Zoll-Update 2012 26. Januar 2012, Filharmonie Filderstadt

Erfreuliche Ausstellerzahlen Die nächste High-Tex from Germany findet vom 12. bis 14. März 2012 im Rahmen der Techtextil Russia statt, der führenden internationalen Fachmesse für Technische Textilien, Vliesstoffe und Schutzbekleidung in Russland. Laut Messe Frankfurt, werden sich 53 deutsche Teil­nehmer präsentieren − 45 von ihnen sind Anbieter von Vliesstoffen, Technischen Textilien und Forschungsinstitute. Daneben stellen acht Textilmaschinenhersteller aus. Die Forschungsinstitute werden zusätzlich ein eintägiges Wissenschaftssymposium veranstalten. Damit die Veranstaltung für alle Beteiligten zu einem großen Erfolg wird, gibt es für die Aussteller Angebote, die über die Besonderheiten des russischen Marktes informieren.
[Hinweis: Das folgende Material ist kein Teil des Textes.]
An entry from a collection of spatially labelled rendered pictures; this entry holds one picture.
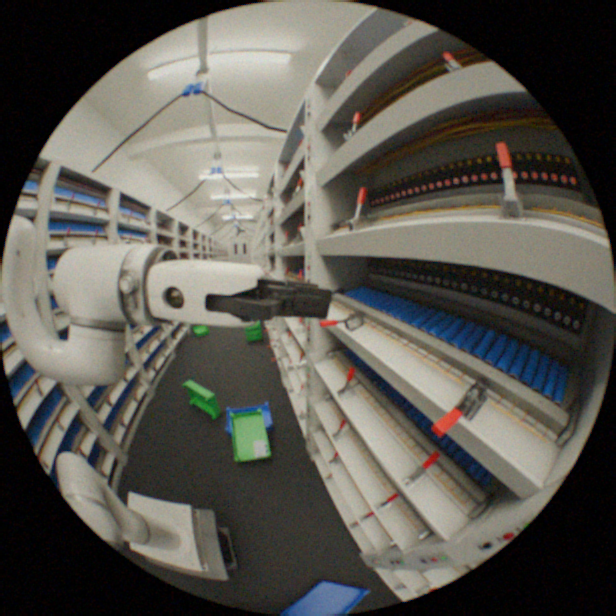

Bei einem Vorbereitungsseminar erfahren die Teilnehmer so von hochrangigen Fachreferenten alles Wissenswerte zu den Themen Zoll, Transport, technische Regulier­ungen und bürokratische Anforderungen. Zum Rahmenprogramm zählt außerdem ein Matchmaking-Event mit potenziellen russischen Geschäftspartnern, das von Igor Salomakhin, dem Leiter des verbandlichen Verbindungsbüros RETA in Moskau, geleitet wird.

Die „High-Tex from Germany“ wird hochrangig begleitet: Aus Deutschland haben bereits Ernst Burgbacher, Parlamentarischer Staatssekretär und Beauftragter der Bundesregierung für Mittel‑ stand und Tourismus im Bundes‑ ministerium für Wirtschaft und Technologie (BMWi) sowie Holger Lösch, Mitglied der Hauptgeschäftsführung des Bundesverbandes der Deutschen Industrie (BDI) zugesagt. Erstmals wurde die High-Tex from Germany im Januar 2000 in Atlanta durchgeführt, es folgten Veranstaltungen in Shanghai sowie in Mumbai. Veranstalter der High-Tex from Germany ist das BMWi in Zusammenarbeit mit dem AUMA und unterstützt vom Gesamtverband textil+mode.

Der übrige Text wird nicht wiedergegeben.